What the dealership will do here is to inflate your new car loan payments to let's say $320.00 a month and try to close you on the higher payment.

The reason behind this is to "help out" the finance manager in hopes that the products they will try to sell you will not appear as expensive for you to purchase.


How Does This
Benefit The Finance Manager

Let me show you an example from the finance managers point of view...

Assuming that a finance manager were going to present you with the option to buy an extended warranty and GAP insurance and that adding these coverages to your real car loan payments would bring your monthly payments up by $40 per month.

Using the base car loan payment of $289.95 from above you would now see the full increase of $40 and have monthly payments of $329.95.

Using the packed payments from above your monthly car loan payments would only go up a whopping $9.00.

Which one would you prefer to try and sell?
An easy $9.00 a month or a much tougher $40.00 a month?

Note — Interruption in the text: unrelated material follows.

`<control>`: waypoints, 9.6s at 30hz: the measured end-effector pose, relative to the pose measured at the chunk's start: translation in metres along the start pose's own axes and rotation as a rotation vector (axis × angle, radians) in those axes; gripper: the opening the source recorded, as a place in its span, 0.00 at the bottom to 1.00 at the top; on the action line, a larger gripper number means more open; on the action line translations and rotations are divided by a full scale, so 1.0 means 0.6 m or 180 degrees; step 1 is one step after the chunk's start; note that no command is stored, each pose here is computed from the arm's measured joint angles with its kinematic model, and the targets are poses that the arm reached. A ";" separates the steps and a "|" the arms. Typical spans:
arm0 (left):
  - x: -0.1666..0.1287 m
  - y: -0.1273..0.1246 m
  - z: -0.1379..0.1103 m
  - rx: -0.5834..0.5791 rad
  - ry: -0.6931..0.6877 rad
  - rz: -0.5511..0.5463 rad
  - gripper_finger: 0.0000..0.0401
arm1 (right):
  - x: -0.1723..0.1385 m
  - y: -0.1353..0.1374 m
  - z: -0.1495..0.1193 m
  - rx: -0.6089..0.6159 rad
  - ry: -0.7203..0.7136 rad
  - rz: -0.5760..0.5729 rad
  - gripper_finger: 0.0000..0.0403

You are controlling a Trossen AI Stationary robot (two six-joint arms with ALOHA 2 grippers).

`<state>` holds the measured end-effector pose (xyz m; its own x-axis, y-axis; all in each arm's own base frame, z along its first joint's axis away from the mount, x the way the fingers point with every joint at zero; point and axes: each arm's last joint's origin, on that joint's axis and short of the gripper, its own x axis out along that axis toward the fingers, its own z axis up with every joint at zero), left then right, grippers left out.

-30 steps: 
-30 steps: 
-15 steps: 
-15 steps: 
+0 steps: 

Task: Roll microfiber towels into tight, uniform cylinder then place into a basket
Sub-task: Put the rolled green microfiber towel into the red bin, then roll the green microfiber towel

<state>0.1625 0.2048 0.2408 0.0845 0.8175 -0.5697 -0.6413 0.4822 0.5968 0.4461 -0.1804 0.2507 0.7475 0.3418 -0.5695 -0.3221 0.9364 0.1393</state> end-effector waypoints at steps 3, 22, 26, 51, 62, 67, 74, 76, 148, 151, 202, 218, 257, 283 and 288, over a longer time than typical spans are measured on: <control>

I'm sure you can see the importance of payment packing for the finance manager and how it can positively impact the profits for the car dealer.


Where The
Big Scam Comes In

There are two ways that I've most commonly seen payment packing turn into an out right illegal scam...

Your Payment Is Filled Up.
Here, a finance manager (an unscrupulous one) will find a way to fill that $40 worth of leg with products that you don't know are there and certainly never agreed to purchase.

Leg is another term to describe payment packing. It's basically a way to state how much the payment has been packed...A sales manager talking to a finance manager might say "you've got $40 worth of leg..." to let him know how much fluff there is in the deal.

By the way, $40 a month over 72 months is $2,880!

There is big money in scams...Be careful.

If you decline any products that are offered to you in the finance office a good finance manager should lower your packed payment to your base payment and not try anything tricky.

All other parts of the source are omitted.